Памяти моего отца
У каждого свой путь ко Христу. И сколько путей, столько представлений о вере, Боге и Церкви.
Кому-то повезло. Он с детства помнит бабушкины руки в муке, пасхальный кулич и крашеные яйца, праздничное многолюдство в храме и трепетные свечи перед иконами. Эти добрые и простые образы, бережно сохраненные в сердце, встают у человека перед глазами, когда он молится, читает Евангелие или беседует о вере и жизни.
Но так повезло не всем. У тех, кого в храм привела не бабушка, а насущная необходимость познания Бога и себя, иные представления о вере, иные образы Церкви, приобретенные иным духовным опытом. Внимая молитвам и песнопениям литургии, каждый, пришедший ко Христу собственным, непростым, путем, видит «умными очами» что-то свое.
Мое пришествие к Богу началось весной 1995 года, когда, по совету мамы, я прочитал романы «В лесах» и «На горах» Павла Ивановича Мельникова (Андрея Печерского). Уже не помню, почему именно эти книги были посоветованы мне.
Теперь я понимаю, Мельников – третьесортный писатель, а его романы – отнюдь не вершина русской литературы. Но тогда общее впечатление от них было огромно, хотя я многого и не понял. Меня восхитила величественная панорама природы, картины народной жизни, изумительная галерея русских типов, представших моему взору. Но более всего поразила загадочная, неизвестная старая вера, старообрядчество, древлее православие.

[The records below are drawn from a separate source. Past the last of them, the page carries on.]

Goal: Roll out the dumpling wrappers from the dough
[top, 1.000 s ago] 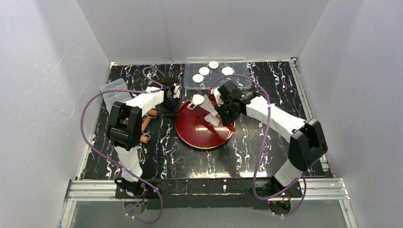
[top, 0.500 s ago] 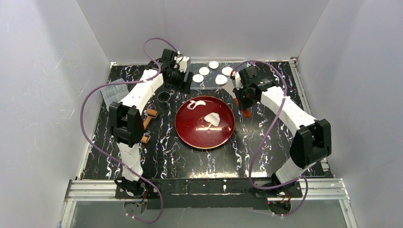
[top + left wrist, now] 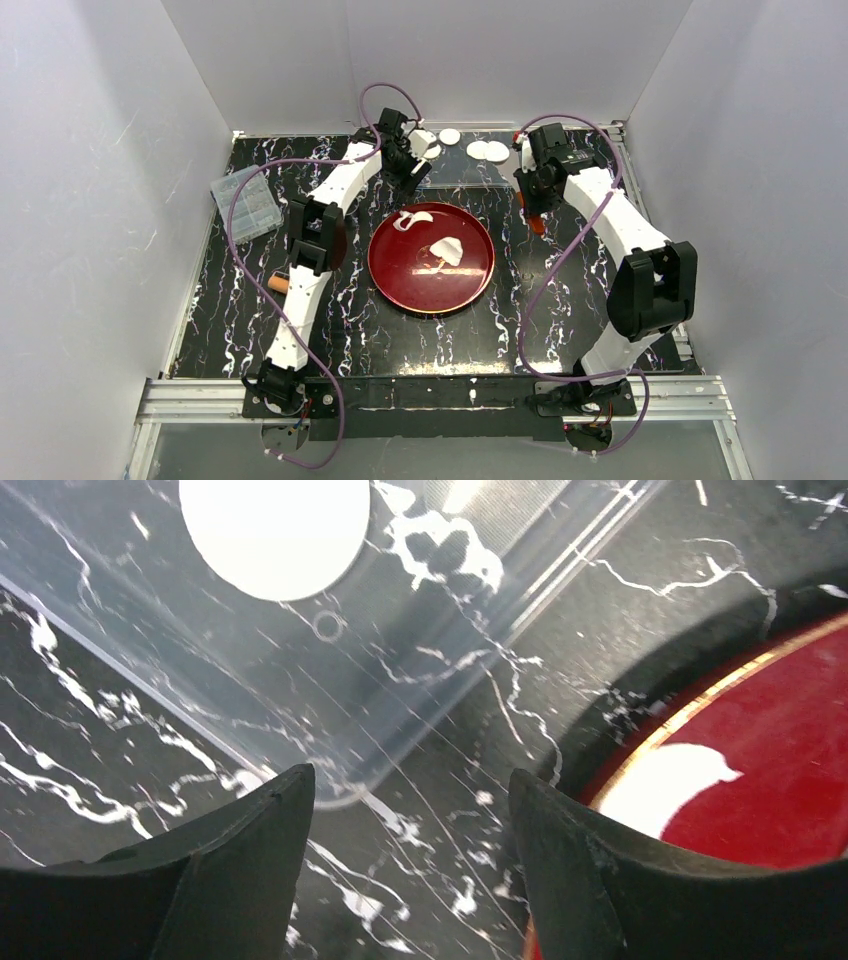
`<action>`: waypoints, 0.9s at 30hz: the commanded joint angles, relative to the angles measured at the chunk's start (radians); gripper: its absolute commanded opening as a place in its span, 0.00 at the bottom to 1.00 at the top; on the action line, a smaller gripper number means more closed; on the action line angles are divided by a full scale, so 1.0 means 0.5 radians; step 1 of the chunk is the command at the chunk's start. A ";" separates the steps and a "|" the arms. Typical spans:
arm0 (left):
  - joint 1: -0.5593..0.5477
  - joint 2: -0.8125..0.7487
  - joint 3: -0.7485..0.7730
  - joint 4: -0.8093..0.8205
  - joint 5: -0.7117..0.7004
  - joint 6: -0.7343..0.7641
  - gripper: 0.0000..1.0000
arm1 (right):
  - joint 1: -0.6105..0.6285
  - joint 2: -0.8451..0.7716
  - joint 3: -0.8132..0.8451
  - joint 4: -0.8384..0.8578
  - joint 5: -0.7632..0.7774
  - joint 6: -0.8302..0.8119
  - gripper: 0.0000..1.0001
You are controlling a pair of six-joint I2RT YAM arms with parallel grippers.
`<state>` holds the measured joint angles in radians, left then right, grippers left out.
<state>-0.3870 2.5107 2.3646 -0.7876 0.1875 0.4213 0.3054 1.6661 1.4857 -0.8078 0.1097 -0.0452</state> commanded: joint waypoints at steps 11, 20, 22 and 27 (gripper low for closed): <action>0.010 0.119 0.116 0.224 0.075 0.691 0.63 | -0.012 0.037 0.046 -0.021 0.001 0.042 0.01; 0.011 0.043 0.005 0.067 0.319 0.722 0.61 | -0.012 0.079 0.131 -0.065 -0.002 0.024 0.01; 0.013 0.046 0.011 0.014 0.358 0.747 0.62 | -0.012 0.077 0.131 -0.064 0.007 0.023 0.01; 0.018 0.121 0.114 -0.063 0.339 0.756 0.53 | -0.012 0.062 0.109 -0.064 0.007 0.020 0.01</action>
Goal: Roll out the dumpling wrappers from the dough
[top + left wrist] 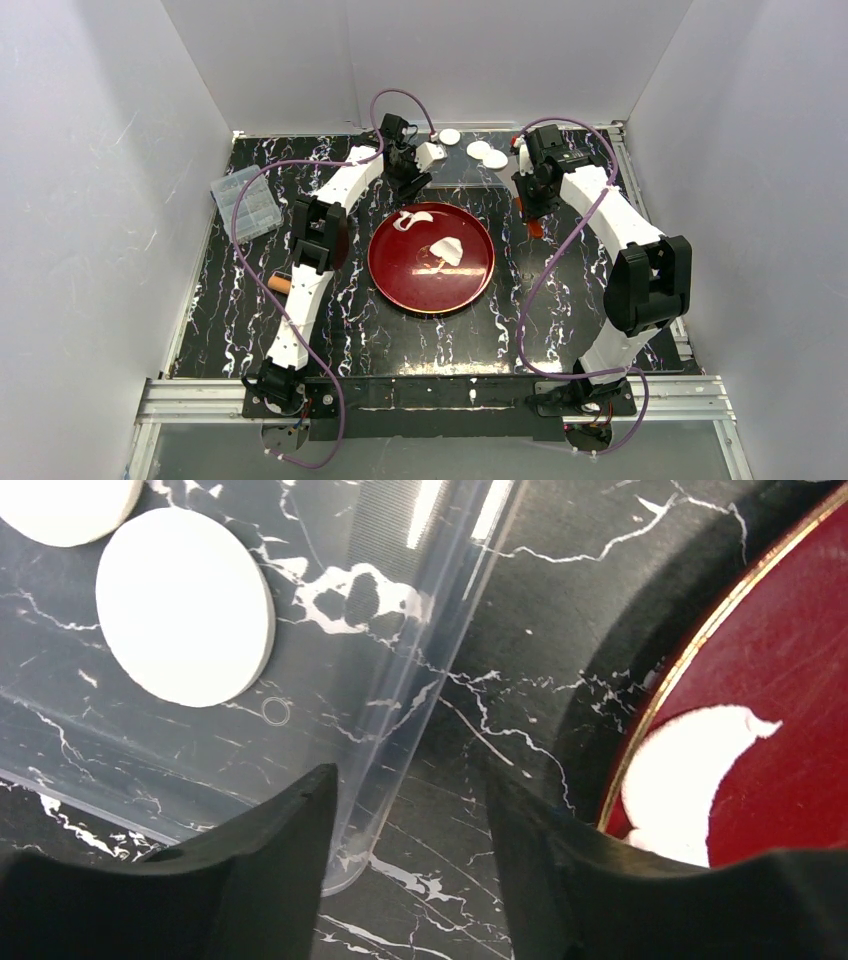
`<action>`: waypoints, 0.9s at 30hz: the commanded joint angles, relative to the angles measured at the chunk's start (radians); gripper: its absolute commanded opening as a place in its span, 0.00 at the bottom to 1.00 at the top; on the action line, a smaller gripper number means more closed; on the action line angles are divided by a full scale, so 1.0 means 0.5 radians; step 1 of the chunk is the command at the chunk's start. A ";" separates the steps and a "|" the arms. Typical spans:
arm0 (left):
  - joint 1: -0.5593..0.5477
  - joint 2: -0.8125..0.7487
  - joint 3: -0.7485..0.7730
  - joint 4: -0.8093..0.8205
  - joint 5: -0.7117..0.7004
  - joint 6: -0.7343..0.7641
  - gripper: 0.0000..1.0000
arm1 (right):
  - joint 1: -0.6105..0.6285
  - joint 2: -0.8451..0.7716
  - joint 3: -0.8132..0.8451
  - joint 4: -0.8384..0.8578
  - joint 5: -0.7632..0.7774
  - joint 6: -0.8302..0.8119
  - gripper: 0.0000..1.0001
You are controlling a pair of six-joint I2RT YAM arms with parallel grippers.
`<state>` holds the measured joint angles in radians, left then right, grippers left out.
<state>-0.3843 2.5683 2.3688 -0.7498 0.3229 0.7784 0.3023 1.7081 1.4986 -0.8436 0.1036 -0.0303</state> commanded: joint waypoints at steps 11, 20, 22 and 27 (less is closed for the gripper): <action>0.002 -0.031 -0.017 -0.289 0.197 0.267 0.33 | -0.005 0.039 0.162 -0.044 0.073 -0.022 0.01; 0.002 -0.133 -0.141 -0.310 0.330 0.417 0.22 | -0.003 0.032 0.160 -0.066 0.038 -0.023 0.01; 0.002 -0.142 -0.166 -0.334 0.331 0.459 0.16 | -0.003 0.030 0.157 -0.079 0.041 -0.020 0.01; 0.002 -0.225 -0.294 -0.355 0.368 0.599 0.08 | 0.001 0.006 0.122 -0.085 0.032 -0.016 0.01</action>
<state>-0.3809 2.5362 2.2898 -0.8314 0.4549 1.0084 0.3023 1.7275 1.5368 -0.8886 0.1249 -0.0334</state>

В то же время я открыл для себя творчество писателя Юрия Павловича Казакова и был очарован его рассказами и Русским Севером. И поныне его карта звучит для меня песней: Ладога, Онега, Пинега, Кокшеньга, Лопшеньга, Маленьга. Что-то необыкновенное, настоящее, кондовое слышится в этих загадочных финских и лопарских именах. И мне они приятнее и звучнее южной экзотики, всяких там полногласных Ниуэ и Вануату.
Романы Мельникова и рассказы Казакова соединились в воображении и нарисовали образы, которыми православие запечатлелось в моем сердце. Они сродни картинам Васнецова и Нестерова или рисункам Билибина: тихий светлый край – Святая Русь, пустынность, нетронутые безлюдные леса и «топи блат», темные ночи зимой, тишина над землей. Светозарным Русским Севером раскрылась мне вера Христова.
Смутно воображались непроходимые чащи, скиты, один суровее, потаеннее другого, деревни, моленные с древними, почерневшими иконами в тусклых серебряных окладах, мерцание жарко и желто горящих свечей, четкая кириллица старопечатных книг и тишина над лесами, изредка нарушаемая звоном одинокого колокола. Какие-то бородачи в кафтанах, древнейшие монахи, богомольные женщины в сарафанах и платках тихо проходили передо мной, запах росного ладана, прекрасное унисонное пение волновали душу.
Это шло откуда-то издалека, из давних времен. И я почувствовал, как на меня нахлынули воспоминания. Я что-то пытался вспомнить, но что? Неведомая старая вера манила, звала. И в этом неясном, смутном зове мне слышался тихий голос Спасителя: «Придите ко Мне все труждающиеся и обремененные, и Я успокою вас. Возьмите иго Мое на себя и научитесь от Меня, ибо Я кроток и смирен сердцем, и найдете покой душам вашим, ибо иго Мое благо и бремя Мое легко»[1].
И я пошел на голос, сам того не подозревая, повинуясь призыву Святого Духа и слову Библии: «Дух дышит, где хочет, и голос Его слышишь, но не знаешь, откуда приходит и куда уходит. Так бывает со всяким человеком, рожденным от Духа»[2].
Следуя призыву свыше, я стал искать истинную веру. Прежде я не только не интересовался христианством, но и отрицательно относился к нему. Не привлекала меня и русская история. Но после прочтения романов Мельникова все переменилось. Я заинтересовался верой Христовой, древлим православием. Стал выяснять, кто же эти гонимые староверы, что такое раскол.